Introduction

I'm trying something new-to-me, namely, giving a presentation from a blog post instead of slides. My hope is that this will be more useful for folks that don't see the presentation or that just want a reference. So while this is paired with my Wings Stay On presentation at GOTO Amsterdam 2015, you can read it on its own.

So the subtitle of this presentation, "how we replaced search on Wikipedia and didn’t break anything", contains two lies. Never believe someone when they tell you they didn't break anything. Never. The other lie is in the Wikipedia part: we didn't just replace search on Wikipedia. We did it on Wiktionary, Wikidata, Wikimedia Commons, Wikiquote, and Wikipedia AND some more projects that I don't have the energy to list. Most of those have an instance per language so that's about 888 wikis across 265 languages.
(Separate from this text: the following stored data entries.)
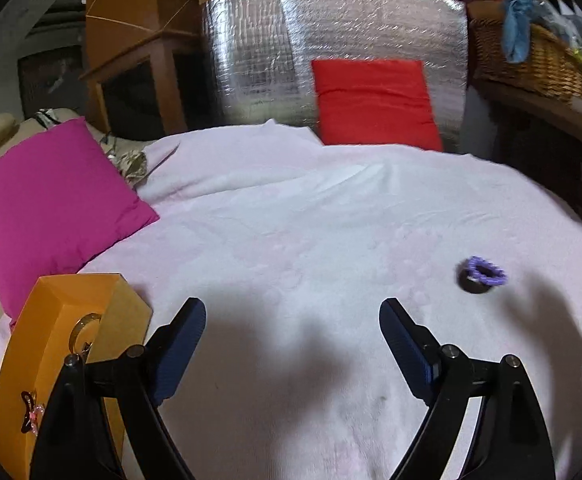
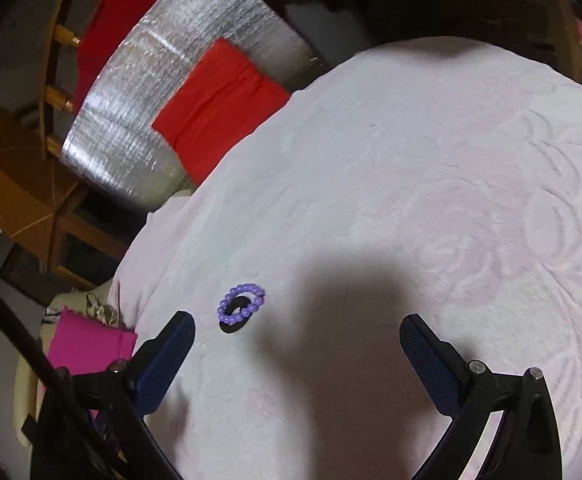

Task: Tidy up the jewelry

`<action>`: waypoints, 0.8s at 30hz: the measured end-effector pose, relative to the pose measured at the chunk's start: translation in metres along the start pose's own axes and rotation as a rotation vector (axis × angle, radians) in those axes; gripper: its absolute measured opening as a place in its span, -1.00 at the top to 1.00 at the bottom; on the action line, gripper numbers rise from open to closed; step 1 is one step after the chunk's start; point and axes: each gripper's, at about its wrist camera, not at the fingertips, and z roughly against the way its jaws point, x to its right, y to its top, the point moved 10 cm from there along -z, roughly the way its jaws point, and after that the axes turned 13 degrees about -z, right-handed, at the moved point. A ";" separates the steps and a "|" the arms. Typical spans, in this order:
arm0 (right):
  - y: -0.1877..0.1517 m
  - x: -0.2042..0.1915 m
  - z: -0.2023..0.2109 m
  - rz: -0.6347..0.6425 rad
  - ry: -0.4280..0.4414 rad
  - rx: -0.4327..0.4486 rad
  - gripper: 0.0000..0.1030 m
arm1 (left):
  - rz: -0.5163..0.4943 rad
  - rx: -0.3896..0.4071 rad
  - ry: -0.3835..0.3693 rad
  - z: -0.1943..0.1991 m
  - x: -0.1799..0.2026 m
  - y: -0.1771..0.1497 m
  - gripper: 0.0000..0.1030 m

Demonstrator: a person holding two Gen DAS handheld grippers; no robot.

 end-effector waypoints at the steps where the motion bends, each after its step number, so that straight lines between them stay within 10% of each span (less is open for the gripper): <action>1: 0.000 -0.003 -0.003 0.010 0.005 0.001 -0.97 | -0.003 -0.005 0.000 -0.003 0.002 0.000 -0.72; 10: -0.012 -0.033 -0.054 0.037 0.081 -0.096 -0.18 | -0.043 -0.054 -0.046 -0.019 0.022 -0.005 -0.72; 24: -0.015 -0.045 -0.120 -0.008 -0.026 -0.124 0.19 | -0.030 -0.073 -0.070 -0.019 0.016 -0.010 -0.72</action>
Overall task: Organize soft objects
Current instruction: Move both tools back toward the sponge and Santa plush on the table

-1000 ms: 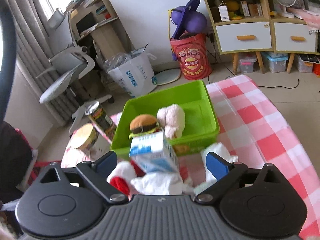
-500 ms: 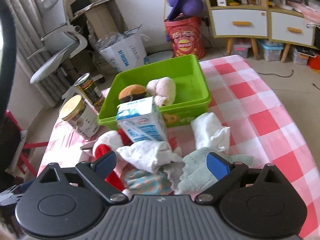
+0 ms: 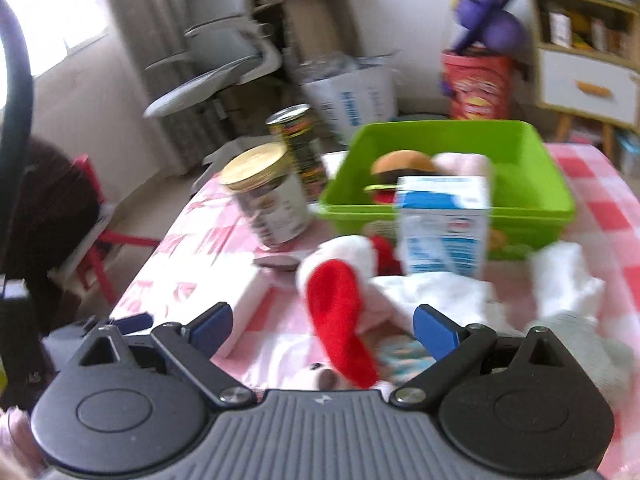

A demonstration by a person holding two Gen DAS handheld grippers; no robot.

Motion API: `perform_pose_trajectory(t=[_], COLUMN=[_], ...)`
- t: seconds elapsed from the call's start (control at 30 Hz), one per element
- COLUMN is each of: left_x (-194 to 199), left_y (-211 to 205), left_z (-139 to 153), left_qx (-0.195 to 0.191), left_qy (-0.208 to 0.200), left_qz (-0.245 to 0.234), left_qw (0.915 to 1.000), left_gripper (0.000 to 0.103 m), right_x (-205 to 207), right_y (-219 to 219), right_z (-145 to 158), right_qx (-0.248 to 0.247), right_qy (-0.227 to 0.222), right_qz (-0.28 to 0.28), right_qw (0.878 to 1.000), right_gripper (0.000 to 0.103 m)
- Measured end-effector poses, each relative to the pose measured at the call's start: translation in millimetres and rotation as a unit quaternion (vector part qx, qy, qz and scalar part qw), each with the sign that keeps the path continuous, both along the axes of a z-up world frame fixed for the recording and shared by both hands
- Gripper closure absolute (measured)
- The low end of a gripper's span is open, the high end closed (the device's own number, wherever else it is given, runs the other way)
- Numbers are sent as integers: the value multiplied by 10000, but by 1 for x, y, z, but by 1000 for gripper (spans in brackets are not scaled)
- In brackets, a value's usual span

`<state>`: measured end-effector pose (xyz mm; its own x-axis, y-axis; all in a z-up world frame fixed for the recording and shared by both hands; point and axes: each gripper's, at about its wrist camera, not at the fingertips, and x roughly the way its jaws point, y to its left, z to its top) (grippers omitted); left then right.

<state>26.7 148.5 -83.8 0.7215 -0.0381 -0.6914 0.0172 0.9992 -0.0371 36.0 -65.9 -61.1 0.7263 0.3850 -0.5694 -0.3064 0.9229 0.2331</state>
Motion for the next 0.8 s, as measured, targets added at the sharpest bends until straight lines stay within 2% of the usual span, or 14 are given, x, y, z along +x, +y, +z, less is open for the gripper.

Now if you've been internet stalking me you probably are thinking "oh, he's reusing his presentation from Elastic{ON} 2015." and you'd be right up until this point. You can go watch that presentation if you want to get an overview of we use Elasticsearch. But that slot was 25 minutes and this one is 50 so it'd be unconscionable to try and reuse that presentation.

Instead I'm going to talk about how we went about not breaking things. Since this is the Elasticsearch track I'll go into some of the Elasticsearch features we used but I'm going to be more general and not every point I make is going to be about Elasticsearch.

Why we chose Elasticsearch

Before I go into how we did this, I think its worth mentioning why we chose Elasticsearch over Solr or hand rolling something backed by Lucene.

Active community of users and developers

Our old search system, lsearchd, used Lucene directly and was written entirely for MediaWiki and relied on some arcane, poorly documented MediaWiki extension. There were a couple of folks that had set it up outside of the Foundation, but very few. There wasn't an active community of developers either.

When I was first evaluating Elasticsearch I had a bash script that did something silly and it uncovered a bug in Elasticsearch. I filed it. Someone at Elastic confirmed it. I sent a pull request. And we talked about it. I modified some stuff. And then they merged it. It was painless and it convinced me that the developers were good to work with.

And there is obviously a community of users. I see them on discuss.elastic.co and I've met a few of you in person at meetups and conventions.

Automatic shard allocation

We were quite enamoured with automatic shard allocation. We liked that the cluster would just take care of rebuilding itself if we removed a node and that we didn't have to pay attention to where the index ends up. The allocation algorithms aren't perfect and I've personally become pretty familiar with how they work and made pull requests against them but having automatic shard allocation is a huge piece of mind. It just works most of the time and when it doesn't there are workarounds. By comparison, we'd forgotten how to move shards from server to server using the old search system so doing it would have been an excercise in digital archaeology, must less doing it without downtime.

Cute, useful tools

This is kind of a backwards reason, in that we didn't know it at the time, but Elasticsearch has a number of cute, useful tools that you really want to have when working with Lucene. The _analyze api is a great example. So are the _cat apis. You might not realize that you want them until you have them and you'll wonder how you lived without them.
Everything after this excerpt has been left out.